Exercise:
Reproduce, without any change, the span of lines from the opening of the records below to the line containing "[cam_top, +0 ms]", inclusive.
[[ Dataset entries open ]]
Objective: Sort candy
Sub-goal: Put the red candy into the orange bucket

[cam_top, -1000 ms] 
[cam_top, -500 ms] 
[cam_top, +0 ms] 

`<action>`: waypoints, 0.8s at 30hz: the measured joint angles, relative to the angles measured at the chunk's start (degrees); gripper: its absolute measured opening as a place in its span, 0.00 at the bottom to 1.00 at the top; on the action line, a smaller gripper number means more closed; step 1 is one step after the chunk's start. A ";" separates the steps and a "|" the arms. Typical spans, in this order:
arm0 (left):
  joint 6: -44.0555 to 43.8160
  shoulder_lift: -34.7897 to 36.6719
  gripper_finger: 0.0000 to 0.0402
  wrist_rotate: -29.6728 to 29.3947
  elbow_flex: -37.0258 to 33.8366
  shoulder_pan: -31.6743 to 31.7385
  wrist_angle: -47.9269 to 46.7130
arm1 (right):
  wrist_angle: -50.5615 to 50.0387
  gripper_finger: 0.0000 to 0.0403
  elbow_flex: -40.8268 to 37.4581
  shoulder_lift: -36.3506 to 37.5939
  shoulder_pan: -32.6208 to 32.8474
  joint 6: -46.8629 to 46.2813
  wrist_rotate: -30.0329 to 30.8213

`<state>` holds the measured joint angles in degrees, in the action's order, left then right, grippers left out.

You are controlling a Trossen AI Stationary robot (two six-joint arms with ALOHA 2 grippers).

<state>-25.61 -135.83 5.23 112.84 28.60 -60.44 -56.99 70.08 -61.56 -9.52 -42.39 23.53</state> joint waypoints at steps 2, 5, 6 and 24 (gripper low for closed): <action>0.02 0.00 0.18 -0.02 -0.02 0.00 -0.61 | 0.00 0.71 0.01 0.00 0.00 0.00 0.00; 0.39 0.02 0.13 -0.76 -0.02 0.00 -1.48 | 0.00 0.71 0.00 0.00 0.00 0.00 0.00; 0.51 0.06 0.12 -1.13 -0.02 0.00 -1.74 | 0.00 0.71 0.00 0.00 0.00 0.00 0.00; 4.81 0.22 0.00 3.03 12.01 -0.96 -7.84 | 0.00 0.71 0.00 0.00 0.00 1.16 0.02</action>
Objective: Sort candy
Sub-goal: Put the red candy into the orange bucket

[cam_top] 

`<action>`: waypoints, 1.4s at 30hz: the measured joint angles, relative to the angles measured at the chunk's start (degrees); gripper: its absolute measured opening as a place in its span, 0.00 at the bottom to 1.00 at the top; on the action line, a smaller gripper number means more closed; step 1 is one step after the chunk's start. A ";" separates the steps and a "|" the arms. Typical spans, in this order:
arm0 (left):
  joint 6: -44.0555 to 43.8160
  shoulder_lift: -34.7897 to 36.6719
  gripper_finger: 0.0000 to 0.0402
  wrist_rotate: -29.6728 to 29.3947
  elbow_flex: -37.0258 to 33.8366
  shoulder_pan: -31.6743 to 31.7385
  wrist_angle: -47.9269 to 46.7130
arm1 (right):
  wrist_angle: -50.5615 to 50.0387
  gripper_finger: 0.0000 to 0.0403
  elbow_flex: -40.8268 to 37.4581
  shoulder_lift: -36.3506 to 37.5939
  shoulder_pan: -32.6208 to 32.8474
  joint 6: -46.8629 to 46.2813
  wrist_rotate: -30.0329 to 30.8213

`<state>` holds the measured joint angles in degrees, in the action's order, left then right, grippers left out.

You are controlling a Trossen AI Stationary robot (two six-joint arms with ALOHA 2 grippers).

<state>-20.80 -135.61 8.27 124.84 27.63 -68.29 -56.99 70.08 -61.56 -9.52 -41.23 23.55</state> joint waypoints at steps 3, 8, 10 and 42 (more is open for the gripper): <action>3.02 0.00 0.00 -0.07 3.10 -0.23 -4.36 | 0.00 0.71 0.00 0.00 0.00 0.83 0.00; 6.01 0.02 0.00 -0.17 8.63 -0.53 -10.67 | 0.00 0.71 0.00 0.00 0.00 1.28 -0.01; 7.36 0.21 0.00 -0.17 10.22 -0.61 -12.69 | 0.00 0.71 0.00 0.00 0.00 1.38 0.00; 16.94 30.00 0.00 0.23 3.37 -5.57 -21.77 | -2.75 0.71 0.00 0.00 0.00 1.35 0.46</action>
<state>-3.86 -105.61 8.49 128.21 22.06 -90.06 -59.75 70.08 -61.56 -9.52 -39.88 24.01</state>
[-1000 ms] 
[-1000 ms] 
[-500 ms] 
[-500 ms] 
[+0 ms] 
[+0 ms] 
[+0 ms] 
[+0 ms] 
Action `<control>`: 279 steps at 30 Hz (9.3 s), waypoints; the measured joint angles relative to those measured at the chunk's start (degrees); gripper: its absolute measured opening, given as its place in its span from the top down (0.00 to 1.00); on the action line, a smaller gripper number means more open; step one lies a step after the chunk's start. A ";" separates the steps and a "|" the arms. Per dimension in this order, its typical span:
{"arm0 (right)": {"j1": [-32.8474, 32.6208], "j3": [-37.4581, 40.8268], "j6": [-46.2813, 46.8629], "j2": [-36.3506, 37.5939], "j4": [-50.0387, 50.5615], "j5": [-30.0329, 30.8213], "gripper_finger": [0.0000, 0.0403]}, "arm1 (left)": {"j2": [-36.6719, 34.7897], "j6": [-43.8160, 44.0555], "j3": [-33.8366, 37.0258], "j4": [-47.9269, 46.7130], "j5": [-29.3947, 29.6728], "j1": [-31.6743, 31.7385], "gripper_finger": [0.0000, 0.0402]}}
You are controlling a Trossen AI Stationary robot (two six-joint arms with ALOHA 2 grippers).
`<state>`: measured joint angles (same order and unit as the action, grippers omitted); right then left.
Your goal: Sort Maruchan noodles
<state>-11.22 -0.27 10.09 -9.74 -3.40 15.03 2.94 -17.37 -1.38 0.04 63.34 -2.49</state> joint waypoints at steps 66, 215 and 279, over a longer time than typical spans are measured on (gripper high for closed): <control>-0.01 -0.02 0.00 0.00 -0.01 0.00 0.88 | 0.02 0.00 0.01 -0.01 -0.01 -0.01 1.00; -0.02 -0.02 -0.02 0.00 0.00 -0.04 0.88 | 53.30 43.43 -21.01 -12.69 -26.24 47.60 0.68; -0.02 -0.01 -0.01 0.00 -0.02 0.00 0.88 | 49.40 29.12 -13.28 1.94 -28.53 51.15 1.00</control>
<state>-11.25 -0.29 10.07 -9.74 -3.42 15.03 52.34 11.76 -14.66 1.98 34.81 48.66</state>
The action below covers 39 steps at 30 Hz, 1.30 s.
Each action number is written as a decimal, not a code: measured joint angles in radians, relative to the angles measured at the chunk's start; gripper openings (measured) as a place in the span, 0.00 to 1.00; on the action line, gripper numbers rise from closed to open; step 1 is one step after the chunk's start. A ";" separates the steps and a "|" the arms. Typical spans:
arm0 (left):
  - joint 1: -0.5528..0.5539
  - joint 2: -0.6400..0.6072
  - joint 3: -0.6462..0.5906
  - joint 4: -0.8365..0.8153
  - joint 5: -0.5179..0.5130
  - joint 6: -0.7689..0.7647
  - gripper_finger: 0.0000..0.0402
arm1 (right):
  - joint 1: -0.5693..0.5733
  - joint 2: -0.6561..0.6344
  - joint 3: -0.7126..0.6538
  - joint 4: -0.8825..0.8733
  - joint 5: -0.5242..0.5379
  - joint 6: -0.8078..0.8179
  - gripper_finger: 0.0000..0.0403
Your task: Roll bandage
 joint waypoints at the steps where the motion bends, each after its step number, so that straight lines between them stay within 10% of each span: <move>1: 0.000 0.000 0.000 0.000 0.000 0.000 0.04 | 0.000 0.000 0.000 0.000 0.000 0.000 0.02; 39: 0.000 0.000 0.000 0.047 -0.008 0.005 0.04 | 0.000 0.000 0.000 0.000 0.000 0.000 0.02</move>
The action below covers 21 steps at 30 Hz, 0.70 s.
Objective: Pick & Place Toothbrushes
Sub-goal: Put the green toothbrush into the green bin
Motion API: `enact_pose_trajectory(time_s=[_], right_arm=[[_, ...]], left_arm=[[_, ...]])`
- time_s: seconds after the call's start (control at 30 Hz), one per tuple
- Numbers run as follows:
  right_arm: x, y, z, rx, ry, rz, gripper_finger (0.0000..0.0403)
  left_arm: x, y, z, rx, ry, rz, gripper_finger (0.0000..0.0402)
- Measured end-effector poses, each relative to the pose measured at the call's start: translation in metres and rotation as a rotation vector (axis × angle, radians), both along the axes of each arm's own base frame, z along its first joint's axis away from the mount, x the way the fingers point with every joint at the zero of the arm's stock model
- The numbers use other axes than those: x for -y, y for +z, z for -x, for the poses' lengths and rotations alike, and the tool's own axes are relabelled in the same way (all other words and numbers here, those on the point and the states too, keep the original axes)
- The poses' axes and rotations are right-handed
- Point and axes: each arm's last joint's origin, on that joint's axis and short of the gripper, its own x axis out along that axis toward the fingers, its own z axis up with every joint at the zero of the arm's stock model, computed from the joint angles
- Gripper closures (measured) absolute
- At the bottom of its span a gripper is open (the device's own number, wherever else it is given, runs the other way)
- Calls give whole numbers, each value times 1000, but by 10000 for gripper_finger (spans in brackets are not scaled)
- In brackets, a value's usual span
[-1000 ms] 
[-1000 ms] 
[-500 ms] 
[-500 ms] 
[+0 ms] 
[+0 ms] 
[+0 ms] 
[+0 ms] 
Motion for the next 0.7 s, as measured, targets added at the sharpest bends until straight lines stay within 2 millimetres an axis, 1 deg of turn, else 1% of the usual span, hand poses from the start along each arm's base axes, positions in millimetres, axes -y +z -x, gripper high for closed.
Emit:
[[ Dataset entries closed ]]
Finished exercise:
Objective: Sort candy
Sub-goal: Put the red candy into the orange bucket

[cam_top, -1000 ms] 
[cam_top, -500 ms] 
[cam_top, +0 ms] 

The required output is complete.